As the companions made their way out of the Gatehouse and past the lines of desperate and unbalanced people, they began to head in the general direction of the Gatehouse Night Market. Petter and Tallus were leading followed by Axiel, Leese, Mole and Rianna.

“Why did you tell her that when we left?” Axiel sounded annoyed and suspicious.

“Because it might help us to be nice to her.” Leese looked up at the tall aasimar and smiled. “The Bleakers know all the barmies and it will speed up our search if we work closely with them.”

“I'm not going back there,” said Petter. “That woman was less than useless.”

“Amen to that,” agreed Tallus.

“It makes sense that we should work with the bleakers to help speed up our search.” Mole was working hard to keep up with the others as the bottom of his robes had gotten wet and had tripped over them once already.

“That woman won't help us,” Axiel stated. “We should ask the local Harmonium outpost if they have arrested anyone recently called Eliath.”

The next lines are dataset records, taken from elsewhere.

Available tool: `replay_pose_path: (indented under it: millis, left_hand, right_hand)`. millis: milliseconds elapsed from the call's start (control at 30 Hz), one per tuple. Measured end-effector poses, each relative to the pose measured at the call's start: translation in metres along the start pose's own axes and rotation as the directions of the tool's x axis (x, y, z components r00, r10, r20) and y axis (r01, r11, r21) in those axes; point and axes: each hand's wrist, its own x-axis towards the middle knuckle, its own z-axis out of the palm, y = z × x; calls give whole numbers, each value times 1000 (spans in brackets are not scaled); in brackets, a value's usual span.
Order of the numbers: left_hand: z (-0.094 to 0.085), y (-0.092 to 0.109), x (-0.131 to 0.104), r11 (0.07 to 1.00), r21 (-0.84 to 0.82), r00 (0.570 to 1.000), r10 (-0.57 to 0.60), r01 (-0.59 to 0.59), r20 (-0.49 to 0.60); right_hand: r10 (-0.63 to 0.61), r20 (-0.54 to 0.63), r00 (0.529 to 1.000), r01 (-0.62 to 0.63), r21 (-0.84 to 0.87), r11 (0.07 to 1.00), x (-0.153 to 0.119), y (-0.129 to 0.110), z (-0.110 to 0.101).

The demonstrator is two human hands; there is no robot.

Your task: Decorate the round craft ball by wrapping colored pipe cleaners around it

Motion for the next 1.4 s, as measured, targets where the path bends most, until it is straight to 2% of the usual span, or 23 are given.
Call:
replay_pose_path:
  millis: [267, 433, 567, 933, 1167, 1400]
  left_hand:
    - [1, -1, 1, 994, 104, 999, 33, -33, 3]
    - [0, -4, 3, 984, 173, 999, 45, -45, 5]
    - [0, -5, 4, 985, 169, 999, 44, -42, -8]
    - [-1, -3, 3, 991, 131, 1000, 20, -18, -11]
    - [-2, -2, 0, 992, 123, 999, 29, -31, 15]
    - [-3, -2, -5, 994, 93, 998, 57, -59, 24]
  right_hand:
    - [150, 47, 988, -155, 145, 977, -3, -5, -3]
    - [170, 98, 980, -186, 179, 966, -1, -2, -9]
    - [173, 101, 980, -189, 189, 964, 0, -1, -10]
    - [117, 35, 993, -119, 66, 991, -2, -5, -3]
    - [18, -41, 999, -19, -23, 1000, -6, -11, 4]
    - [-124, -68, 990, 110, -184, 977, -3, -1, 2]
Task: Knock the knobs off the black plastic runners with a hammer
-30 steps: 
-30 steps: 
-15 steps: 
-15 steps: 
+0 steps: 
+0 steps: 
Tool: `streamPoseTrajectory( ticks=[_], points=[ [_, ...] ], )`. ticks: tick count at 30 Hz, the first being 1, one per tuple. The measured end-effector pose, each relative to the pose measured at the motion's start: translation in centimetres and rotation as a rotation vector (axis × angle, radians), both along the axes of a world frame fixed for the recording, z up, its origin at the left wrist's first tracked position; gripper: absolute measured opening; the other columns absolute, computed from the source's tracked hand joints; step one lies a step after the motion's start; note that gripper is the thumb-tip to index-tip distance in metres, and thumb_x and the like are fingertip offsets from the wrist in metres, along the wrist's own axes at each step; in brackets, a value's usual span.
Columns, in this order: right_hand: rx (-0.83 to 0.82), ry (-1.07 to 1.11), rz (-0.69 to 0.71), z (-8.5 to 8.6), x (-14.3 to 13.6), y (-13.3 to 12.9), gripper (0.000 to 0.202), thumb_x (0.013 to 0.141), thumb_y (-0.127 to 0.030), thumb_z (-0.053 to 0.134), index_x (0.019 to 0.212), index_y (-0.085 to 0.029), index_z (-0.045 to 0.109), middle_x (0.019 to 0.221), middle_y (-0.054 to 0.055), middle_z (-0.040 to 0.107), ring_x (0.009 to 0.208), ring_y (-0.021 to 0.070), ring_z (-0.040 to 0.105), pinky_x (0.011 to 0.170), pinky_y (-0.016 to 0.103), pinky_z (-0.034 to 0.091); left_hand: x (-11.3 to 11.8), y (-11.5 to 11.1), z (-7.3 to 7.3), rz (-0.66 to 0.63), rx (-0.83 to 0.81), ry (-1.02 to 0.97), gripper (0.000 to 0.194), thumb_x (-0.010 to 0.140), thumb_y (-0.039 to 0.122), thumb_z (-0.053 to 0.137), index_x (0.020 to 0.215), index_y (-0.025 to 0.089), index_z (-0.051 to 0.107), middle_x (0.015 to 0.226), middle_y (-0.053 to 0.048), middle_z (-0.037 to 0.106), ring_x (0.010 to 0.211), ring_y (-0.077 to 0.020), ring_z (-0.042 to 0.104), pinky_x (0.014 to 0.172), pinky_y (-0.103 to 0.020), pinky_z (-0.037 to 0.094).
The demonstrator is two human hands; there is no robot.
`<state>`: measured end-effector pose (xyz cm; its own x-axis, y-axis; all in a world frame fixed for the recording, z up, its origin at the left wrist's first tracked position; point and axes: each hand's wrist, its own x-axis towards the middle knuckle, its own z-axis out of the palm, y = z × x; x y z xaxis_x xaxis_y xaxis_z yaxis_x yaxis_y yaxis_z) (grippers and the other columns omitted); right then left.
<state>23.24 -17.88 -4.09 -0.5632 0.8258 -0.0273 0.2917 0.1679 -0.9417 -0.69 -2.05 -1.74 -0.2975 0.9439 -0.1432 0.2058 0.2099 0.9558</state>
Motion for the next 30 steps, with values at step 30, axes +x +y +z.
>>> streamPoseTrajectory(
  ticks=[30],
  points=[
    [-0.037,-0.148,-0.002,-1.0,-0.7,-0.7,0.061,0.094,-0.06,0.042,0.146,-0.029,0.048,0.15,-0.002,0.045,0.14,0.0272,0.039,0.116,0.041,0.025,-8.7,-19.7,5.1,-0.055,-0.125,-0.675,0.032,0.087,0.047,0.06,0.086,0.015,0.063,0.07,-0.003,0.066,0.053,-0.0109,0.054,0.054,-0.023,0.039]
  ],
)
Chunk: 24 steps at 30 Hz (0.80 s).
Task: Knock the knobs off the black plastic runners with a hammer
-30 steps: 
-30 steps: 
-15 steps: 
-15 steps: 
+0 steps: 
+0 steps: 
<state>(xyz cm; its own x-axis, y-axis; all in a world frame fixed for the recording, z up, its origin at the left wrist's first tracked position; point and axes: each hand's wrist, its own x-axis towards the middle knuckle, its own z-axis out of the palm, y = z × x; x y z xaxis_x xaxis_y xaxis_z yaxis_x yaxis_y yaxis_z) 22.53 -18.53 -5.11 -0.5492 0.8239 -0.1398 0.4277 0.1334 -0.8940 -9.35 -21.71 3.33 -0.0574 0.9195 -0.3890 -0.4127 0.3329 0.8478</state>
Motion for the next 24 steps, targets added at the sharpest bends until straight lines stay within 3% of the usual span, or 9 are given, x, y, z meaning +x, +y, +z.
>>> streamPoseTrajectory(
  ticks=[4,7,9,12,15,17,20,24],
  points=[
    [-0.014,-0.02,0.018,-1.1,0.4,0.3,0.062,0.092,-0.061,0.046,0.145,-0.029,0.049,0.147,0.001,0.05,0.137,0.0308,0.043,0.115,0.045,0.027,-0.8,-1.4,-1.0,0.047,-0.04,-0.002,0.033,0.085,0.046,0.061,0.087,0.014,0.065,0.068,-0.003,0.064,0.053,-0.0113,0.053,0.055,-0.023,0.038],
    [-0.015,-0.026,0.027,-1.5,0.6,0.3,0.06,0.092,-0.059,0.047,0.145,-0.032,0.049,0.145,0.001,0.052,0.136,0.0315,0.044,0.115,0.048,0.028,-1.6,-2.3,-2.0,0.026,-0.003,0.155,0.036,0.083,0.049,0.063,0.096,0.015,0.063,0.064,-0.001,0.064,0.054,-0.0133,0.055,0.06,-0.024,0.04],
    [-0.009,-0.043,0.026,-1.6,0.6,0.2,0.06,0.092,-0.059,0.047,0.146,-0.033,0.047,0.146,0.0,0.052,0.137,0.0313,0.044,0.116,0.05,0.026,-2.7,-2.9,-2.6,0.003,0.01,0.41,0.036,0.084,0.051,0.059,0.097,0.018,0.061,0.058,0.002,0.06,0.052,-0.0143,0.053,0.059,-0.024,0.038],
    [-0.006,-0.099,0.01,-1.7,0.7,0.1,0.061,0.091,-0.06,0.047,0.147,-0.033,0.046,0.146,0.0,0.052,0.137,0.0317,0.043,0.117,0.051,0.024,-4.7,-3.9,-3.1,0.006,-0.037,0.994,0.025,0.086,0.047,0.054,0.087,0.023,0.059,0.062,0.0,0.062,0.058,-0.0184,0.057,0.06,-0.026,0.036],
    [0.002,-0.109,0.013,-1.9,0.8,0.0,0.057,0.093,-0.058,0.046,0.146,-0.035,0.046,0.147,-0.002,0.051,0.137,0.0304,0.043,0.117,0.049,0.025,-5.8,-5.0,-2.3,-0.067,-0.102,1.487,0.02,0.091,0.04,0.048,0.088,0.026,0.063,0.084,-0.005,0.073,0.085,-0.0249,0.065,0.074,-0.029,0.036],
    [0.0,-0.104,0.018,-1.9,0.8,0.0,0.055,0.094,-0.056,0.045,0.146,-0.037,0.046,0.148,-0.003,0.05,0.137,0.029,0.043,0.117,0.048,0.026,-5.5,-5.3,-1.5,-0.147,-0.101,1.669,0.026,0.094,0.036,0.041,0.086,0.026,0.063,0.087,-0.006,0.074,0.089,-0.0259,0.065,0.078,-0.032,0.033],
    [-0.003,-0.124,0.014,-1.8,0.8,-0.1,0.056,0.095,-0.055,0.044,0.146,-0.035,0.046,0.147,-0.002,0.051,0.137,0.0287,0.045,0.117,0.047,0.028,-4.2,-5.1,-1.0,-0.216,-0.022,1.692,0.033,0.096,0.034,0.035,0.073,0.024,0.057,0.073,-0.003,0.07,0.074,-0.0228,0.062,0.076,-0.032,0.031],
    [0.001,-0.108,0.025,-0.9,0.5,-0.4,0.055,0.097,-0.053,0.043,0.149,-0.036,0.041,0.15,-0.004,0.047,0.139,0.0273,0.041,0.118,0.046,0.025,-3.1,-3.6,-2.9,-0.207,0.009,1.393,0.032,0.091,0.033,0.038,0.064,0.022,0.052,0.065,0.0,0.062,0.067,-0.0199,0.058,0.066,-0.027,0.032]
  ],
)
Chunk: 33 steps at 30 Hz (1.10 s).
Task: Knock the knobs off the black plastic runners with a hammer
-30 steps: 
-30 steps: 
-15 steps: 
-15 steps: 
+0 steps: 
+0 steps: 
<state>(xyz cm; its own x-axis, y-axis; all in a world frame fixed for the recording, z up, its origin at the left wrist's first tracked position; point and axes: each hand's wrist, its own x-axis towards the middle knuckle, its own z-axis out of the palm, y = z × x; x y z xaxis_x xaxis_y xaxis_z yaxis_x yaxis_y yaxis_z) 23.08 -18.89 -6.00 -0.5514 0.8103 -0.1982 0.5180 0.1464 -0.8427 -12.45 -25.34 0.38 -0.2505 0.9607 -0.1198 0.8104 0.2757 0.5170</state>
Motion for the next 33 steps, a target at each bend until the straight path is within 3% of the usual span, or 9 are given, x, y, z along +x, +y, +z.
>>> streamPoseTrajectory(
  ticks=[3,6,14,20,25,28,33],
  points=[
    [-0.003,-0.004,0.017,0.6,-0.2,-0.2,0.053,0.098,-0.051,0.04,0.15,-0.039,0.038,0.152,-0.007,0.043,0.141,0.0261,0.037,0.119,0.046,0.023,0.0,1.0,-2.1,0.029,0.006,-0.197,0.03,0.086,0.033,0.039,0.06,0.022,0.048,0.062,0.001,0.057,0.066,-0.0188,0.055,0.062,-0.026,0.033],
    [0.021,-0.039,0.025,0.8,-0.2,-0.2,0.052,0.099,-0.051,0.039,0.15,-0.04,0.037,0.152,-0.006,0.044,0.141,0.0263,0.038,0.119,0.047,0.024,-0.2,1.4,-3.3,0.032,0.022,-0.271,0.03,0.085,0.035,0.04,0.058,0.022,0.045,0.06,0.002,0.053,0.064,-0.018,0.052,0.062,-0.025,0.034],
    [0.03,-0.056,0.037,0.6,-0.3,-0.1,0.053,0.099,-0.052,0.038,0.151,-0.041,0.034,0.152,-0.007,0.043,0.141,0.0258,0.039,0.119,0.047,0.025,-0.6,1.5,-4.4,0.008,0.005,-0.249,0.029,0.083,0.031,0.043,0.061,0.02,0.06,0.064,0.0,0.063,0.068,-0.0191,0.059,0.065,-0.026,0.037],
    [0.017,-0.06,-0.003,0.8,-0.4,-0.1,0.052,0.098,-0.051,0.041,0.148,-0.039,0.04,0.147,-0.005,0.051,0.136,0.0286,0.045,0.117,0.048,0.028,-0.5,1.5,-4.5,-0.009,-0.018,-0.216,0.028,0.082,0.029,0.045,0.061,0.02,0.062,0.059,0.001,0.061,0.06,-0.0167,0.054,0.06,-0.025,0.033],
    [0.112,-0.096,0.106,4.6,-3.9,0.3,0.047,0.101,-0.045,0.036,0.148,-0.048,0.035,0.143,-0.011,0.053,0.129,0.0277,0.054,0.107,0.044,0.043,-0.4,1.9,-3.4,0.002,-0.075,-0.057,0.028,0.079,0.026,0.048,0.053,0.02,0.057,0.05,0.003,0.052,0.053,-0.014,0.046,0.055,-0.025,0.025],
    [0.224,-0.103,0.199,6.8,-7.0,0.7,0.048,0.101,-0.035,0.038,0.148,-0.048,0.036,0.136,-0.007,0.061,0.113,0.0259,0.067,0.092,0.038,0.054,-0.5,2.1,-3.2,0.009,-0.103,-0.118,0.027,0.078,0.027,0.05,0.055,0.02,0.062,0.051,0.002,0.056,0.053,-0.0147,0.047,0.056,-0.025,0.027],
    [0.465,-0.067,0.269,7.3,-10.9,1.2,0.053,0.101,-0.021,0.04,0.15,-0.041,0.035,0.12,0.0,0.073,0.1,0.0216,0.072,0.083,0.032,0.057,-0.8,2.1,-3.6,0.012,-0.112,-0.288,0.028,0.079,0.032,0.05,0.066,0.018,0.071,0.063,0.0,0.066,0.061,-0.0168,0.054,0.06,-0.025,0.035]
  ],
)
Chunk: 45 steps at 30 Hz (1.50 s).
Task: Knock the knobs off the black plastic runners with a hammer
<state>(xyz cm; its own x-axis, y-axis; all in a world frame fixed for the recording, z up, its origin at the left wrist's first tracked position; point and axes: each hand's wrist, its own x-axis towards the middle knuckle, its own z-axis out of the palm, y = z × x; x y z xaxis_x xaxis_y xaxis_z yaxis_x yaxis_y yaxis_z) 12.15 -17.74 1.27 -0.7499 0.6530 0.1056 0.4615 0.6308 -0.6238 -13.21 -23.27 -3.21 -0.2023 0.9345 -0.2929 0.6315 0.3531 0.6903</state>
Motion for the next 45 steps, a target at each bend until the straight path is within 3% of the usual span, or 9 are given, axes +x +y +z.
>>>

“Yes, we should do that as well.” Leese looked at the tenements that were on the verge of collapse on either side of the road and decided against pointing out that no Harmonium patrols pass through these streets. “Where are we headed now?”

“Night Market,” answered Tallus. “Everything lost and found is sold by the knights up there. Perhaps we'll find our lost barmy friend there.”

“You mean stolen.” Petter scowled at the dwarf.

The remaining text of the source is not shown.